Lab 13 — Hierarchical Timer Wheel
Goal
Implement a hierarchical timer wheel that supports O(1) amortized schedule and cancel operations for up to millions of timers. After this lab you should understand why a min-heap is wrong for high-throughput timer workloads, and be able to implement a single-level and a hierarchical timer wheel from blank screen in under 35 minutes.
Background Concepts
Many systems need to schedule callbacks for a future time: TCP retransmit timers, session timeouts, rate-limit reset, cron-style task scheduling. The classical data structure is a min-heap of (fire_time, callback): O(log N) schedule, O(log N) to fire (pop), O(N) to cancel (without indexing).
For the cases where N is small (thousands) and timers are infrequent, a heap is fine. But TCP at high QPS has millions of pending timers, most of which are cancelled before firing (the data arrives or the connection closes). For that workload, the heap is too slow.
The timer wheel (Varghese & Lauck, 1987) achieves O(1) schedule and O(1) cancel by bucketing timers by their fire time. Imagine a circular array of N slots; each slot holds a list of timers that fire when the wheel cursor reaches that slot. Each tick, advance the cursor and fire all timers in the current slot. Schedule is O(1): slot_index = (now + delay) % N. Cancel is O(1): remove from the slot’s list.
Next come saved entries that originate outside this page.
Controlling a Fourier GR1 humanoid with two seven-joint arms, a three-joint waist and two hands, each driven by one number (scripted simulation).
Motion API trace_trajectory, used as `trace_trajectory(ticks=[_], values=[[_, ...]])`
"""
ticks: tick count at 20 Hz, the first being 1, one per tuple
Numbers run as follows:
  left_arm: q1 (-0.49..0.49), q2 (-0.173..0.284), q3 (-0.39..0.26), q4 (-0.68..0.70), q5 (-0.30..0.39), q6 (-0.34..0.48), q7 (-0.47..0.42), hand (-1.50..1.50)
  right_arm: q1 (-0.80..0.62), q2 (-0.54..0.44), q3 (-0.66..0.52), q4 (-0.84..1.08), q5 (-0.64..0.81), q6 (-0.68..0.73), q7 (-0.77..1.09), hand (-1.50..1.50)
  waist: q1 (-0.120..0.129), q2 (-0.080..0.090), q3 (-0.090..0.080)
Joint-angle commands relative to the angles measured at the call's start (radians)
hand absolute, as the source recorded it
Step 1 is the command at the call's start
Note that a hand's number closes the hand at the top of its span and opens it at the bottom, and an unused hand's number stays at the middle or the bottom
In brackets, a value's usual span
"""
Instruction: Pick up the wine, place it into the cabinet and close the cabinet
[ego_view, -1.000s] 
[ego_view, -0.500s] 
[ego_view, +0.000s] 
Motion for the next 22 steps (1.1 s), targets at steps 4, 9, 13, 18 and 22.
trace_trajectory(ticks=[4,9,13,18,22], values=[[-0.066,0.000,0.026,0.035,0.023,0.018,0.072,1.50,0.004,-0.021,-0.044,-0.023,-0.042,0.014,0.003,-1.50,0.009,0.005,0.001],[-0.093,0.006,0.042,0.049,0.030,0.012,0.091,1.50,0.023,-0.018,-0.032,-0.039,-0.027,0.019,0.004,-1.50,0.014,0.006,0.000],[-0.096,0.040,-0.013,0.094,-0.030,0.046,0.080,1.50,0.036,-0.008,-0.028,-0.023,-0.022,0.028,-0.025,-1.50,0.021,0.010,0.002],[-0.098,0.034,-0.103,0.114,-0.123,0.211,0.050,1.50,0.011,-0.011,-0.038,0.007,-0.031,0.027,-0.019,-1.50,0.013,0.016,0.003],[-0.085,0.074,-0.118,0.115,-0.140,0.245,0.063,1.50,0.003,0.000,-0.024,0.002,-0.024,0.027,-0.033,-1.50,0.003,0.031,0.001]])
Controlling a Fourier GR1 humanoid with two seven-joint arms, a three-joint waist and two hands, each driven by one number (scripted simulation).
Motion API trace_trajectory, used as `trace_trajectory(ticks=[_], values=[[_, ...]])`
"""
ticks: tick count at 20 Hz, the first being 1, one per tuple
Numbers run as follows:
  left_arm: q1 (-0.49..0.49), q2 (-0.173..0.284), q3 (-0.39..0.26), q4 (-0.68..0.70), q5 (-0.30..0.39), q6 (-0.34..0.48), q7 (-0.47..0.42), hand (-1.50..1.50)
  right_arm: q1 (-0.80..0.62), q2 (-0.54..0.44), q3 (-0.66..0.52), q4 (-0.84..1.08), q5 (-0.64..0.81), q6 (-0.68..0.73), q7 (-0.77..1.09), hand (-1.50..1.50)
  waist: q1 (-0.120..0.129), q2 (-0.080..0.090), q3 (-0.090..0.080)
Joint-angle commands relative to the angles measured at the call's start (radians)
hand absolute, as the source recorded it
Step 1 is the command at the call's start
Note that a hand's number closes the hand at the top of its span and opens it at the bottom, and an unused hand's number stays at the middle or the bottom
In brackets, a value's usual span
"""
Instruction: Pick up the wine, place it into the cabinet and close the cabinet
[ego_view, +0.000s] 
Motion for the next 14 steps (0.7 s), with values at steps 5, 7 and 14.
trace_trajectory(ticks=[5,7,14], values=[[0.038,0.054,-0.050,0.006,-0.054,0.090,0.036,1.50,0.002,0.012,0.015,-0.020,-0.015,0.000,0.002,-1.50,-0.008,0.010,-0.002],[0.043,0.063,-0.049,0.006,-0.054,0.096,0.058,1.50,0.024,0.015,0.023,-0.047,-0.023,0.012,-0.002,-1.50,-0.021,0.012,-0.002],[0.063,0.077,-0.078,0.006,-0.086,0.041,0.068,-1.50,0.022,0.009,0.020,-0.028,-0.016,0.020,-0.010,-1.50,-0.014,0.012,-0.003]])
The single-level wheel works for delays up to N · tick_resolution. Beyond that, hierarchical wheels: minute wheel + hour wheel + day wheel, like an analog clock. When the minute hand sweeps past 60, advance the hour hand by one and re-bucket the timers in that hour slot into the minute wheel.
Interview Context
Timer wheel is a senior+ system-design-coding question, asked at networking/infrastructure companies (Cloudflare, Cilium, AWS networking, Datadog APM agents). The bar is high: implement at least the single-level wheel correctly; the hierarchical structure is for top candidates.
Problem Statement
Implement TimerWheel:
schedule(delay_seconds, callback) -> timer_idcancel(timer_id) -> booltick(now)— advance the cursor; fire all timers whose deadline passed.
Then extend to HierarchicalTimerWheel: 4 levels (e.g., 256 slots × 4 levels = 4 GB span at 1 ms tick).
Constraints
- Up to 10^7 active timers
- Tick resolution: 1 ms to 100 ms
- Schedule rate: 10^6 / sec
- Cancel rate: 10^6 / sec (most timers are cancelled before firing)
Clarifying Questions
- Tick resolution — fixed at construction, or adaptive? (Fixed.)
- Time source — caller supplies
now(testable) or wall clock? (Caller supplies; this also lets us simulate.) - Are callbacks fired on the tick thread, or queued? (On tick thread — simpler. For long callbacks, tick is slow; document.)
- What’s the max delay? (Single-level:
slots * tick; hierarchical: enormous.)
Examples
wheel = TimerWheel(slots=60, tick_ms=1000) # 1-second tick, 60-second range
fired = []
wheel.schedule(5, lambda: fired.append("5s"))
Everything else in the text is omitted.